Example 1: Sales data rows#

This example shows the total number of sales rows and the number of rows with known customers (stripping the NA values).

sales = tf.TenFrame(session, "retaildemo.retail.sales_detail")
# without downsampling, describe() below takes about 6 minutes.  Plan accordingly.
# sales = sales.sample(frac=1e-3)
print(f"Total sales rows: {len(sales):,}")
# Sales linked with customer data, filtered to rows where such data exists.
salescust = tf.merge(sales, "retaildemo.retail.customers", on="customer_key")
salescust.dropna(subset=["customer_key"], inplace=True)
print(f"Rows with known customers: {len(salescust):,}")
# Sales linked with product data
salesprod = tf.merge(sales, "retaildemo.retail.products", on="sku")
_images/RetailExample_1.png

Example 2: Sales data overview#

We can use tenFrame.TenFrame.describe() to show an overview of the sales data.

%%time
sales.describe(exclude=["transid", "date", "tme", "sku", "store", "customer_key", "promo_flag"])
_images/RetailExample_2.png

Example 3: Sales data detail#

The following shows an overview at a slightly more granular level, with customer data.

%%time
salescust.groupby("gender").describe(exclude=["transid", "date", "tme", "sku", "store", "customer_key", "promo_flag", "birthdate", "customerid", "tier"])
# (the short and very very wide format is what pandas does as well)
_images/RetailExample_3.png

Example 4: Count of transactions by date#

This example shows the total number of transactions for each date.

%%time
r = sales.groupby("date").transid.cnt()
q = r.iloc[0]       # Something to make the time shown honest.
r
_images/RetailExample_4.png

Example 5: Total sales by date#

This example shows the total dollar amount of sales for each date.

%%time
r = sales.groupby("date")['xsales'].sum()
q = r.iloc[0]
r
_images/RetailExample_5.png

Example 6: Transactions, total sales, and sales per transaction, by customer#

This example breaks down the number of transactions, total sales, and the average sales per transaction, by customer number.

%%time
r = salescust.groupby("customer_key").agg({"transid":"count", "xsales":"sum"})
r['sales_per_trans'] = r['xsales_sum'] / r['transid_count']
q = r.iloc[0]
r
_images/RetailExample_6.png

Charting examples#

The following code snippets demonstrates the types of charts available in TenFrame.
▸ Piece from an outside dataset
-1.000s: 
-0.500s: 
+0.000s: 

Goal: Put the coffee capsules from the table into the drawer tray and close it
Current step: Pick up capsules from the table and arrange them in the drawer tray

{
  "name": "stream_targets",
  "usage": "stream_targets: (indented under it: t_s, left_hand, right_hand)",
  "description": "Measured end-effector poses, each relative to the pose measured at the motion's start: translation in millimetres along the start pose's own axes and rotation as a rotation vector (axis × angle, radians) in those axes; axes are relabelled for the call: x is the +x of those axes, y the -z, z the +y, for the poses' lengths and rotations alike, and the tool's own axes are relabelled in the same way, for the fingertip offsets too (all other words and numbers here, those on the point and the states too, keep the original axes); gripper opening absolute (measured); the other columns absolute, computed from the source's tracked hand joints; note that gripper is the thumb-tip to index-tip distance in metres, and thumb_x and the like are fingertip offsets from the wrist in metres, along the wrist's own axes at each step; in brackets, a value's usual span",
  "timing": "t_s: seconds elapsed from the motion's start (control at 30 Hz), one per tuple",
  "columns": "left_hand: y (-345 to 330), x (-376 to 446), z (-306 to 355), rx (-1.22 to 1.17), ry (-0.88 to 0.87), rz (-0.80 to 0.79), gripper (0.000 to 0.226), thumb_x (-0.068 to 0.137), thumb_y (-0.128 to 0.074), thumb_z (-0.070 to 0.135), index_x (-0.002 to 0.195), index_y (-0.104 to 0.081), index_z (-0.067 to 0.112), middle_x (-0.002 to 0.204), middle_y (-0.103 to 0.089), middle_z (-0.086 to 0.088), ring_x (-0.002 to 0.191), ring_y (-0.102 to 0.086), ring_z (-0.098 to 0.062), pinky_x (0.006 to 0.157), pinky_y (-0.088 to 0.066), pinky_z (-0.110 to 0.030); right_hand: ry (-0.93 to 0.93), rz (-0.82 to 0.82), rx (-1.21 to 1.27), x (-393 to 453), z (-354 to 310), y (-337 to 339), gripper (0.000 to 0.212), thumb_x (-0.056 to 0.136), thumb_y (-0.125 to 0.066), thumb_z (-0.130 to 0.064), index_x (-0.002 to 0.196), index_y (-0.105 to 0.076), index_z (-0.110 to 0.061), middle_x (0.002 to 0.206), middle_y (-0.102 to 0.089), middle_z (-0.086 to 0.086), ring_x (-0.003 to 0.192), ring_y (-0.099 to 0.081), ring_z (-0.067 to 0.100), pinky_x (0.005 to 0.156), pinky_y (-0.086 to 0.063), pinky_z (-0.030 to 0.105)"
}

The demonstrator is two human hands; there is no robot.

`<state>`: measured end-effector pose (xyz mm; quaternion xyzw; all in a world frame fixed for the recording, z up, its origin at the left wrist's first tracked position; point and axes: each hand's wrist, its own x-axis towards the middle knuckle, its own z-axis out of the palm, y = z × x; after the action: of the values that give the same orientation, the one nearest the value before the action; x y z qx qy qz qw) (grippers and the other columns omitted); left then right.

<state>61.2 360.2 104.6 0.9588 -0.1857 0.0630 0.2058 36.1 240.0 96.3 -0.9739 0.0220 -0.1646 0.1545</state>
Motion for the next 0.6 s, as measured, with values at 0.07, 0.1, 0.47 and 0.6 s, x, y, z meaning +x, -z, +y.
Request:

See tenFrame.TenFrame.Plotter for a complete description of the plot types in TenFrame.

Chart 1: Bar chart on total sales by gender#

salescust.groupby("gender")['xsales'].sum().plot(kind="bar", x="gender", y="xsales_sum")
_images/GenderBarChart.png

Chart 2: Histogram on total sales by age#

salescust[['age']].plot(kind="hist")
_images/AgeHistogram.png

Chart 3: Bar chart on number of transactions by age group#

salescust.groupby("age_group").transid.cnt().sort_values("age_group").plot(kind="bar", x="age_group", y="transid_cnt")
_images/AgeGroupBarChart.png

Chart 4: Bar chart on total sales by age group#

salescust.groupby("age_group").xsales.sum().sort_values("age_group").plot(kind="bar", x="age_group", y="xsales_sum")
_images/TotalSalesBarChart.png

Chart 5: Line graph of total sales by date#

sales.groupby("date").xsales.sum().plot(kind="line", x="date", y="xsales_sum")
_images/TotalSalesbyDateLineGraph.png

Chart 6: Histogram of total sales by date#

sales.groupby("date").xsales.sum()[['xsales_sum']].plot(kind="hist")
_images/TotalSalesbyDateHistogram.png

Chart 7: Comparison of total sales of two stores#

rr = sales[sales.store == 937].groupby("date").xsales.sum(name="store_937")
rr2 = rr.merge(sales[sales.store == 728].groupby("date").xsales.sum(name="store_728"), on="date")
rr2.plot(kind="line", x="date", y=["store_937", "store_728"])
_images/StoreCompChart.png